Exercise instructions: Reproduce the full listing below exactly. Do not include the pictures.

Data block:
==========
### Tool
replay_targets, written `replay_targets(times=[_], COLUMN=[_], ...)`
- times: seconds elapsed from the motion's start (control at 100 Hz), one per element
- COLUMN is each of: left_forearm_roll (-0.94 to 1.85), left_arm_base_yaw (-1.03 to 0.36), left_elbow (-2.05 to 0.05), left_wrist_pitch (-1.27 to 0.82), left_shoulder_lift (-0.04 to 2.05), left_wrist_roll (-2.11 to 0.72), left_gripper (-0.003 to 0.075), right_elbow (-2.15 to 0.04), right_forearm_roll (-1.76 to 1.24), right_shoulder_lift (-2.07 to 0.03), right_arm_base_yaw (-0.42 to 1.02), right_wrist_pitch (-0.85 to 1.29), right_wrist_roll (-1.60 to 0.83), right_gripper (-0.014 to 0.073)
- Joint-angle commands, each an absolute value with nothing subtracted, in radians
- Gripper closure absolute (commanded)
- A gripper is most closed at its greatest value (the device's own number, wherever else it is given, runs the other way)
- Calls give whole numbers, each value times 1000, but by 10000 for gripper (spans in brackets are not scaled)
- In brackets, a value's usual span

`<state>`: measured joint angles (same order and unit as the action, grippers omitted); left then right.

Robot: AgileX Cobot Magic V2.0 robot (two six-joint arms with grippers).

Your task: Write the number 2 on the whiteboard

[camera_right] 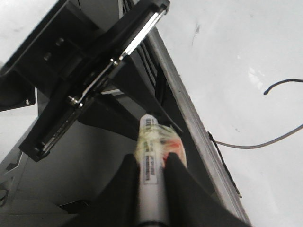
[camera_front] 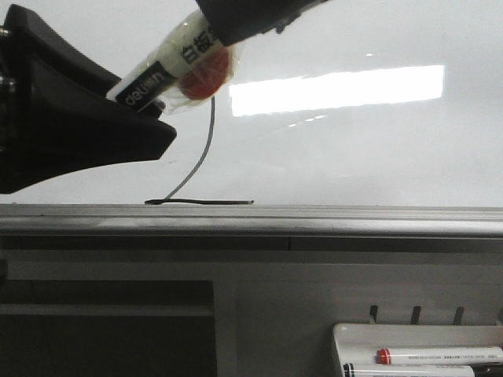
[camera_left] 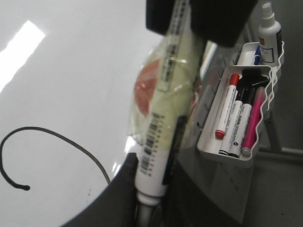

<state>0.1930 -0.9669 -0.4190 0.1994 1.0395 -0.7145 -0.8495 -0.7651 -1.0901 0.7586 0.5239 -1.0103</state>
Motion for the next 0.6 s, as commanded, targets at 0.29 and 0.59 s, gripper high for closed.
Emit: replay_targets(times=[0.29, 0.59], left_forearm_roll=[458, 1022], left_arm_base_yaw=[-952, -820], left_elbow=[-450, -450], left_wrist_pitch=[364, 455], left_shoulder_lift=[1031, 1031], left_wrist_roll=[-704, -704], left_gripper=[741, 741], right_elbow=[-883, -883], right_forearm_roll=[-802, -802], right_shoulder_lift=[-1048, -933], right_arm_base_yaw=[760, 760], right_wrist_pitch=[157, -112], right_wrist_roll=[-1015, -1015], right_gripper=[-38, -2])
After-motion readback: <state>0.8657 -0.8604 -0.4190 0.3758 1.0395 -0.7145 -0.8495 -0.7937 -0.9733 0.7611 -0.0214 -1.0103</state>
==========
Solution:
### Tool
replay_targets, written `replay_targets(times=[_], COLUMN=[_], ...)`
- times: seconds elapsed from the motion's start (control at 100 Hz), one per element
- COLUMN is each of: left_forearm_roll (-0.94 to 1.85), left_arm_base_yaw (-1.03 to 0.36), left_elbow (-2.05 to 0.05), left_wrist_pitch (-1.27 to 0.82), left_shoulder_lift (-0.04 to 2.05), left_wrist_roll (-2.11 to 0.72), left_gripper (-0.003 to 0.075), right_elbow (-2.15 to 0.04), right_forearm_roll (-1.76 to 1.24), right_shoulder_lift (-2.07 to 0.03), right_arm_base_yaw (-0.42 to 1.02), right_wrist_pitch (-0.85 to 1.29), right_wrist_roll (-1.60 to 0.83), right_gripper (-0.014 to 0.073)
- Joint-angle commands, each an absolute value with nothing subtracted, in radians
- Gripper closure absolute (commanded)
- A gripper is most closed at its greatest value (the device's own number, wherever else it is given, runs the other way)
- Calls give whole numbers, each value times 1000, but by 10000 for gripper (spans in brackets are not scaled)
- In brackets, a value's usual span

`<state>`: measured joint angles (same order and unit as the action, grippers omitted); left then right.

Robot: AgileX Cobot Magic V2.0 robot (two six-joint arms with grippers).

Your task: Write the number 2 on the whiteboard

[camera_right] 
[camera_front] 
[camera_left] 

<state>0.1930 -0.9669 -0.4190 0.1994 1.0395 -0.7145 -0.8495 -0.7651 -1.0901 0.7586 0.5239 -1.0103</state>
Motion for the next 0.6 s, as commanded, targets at 0.29 and 0.59 s, gripper high for closed.
Emit: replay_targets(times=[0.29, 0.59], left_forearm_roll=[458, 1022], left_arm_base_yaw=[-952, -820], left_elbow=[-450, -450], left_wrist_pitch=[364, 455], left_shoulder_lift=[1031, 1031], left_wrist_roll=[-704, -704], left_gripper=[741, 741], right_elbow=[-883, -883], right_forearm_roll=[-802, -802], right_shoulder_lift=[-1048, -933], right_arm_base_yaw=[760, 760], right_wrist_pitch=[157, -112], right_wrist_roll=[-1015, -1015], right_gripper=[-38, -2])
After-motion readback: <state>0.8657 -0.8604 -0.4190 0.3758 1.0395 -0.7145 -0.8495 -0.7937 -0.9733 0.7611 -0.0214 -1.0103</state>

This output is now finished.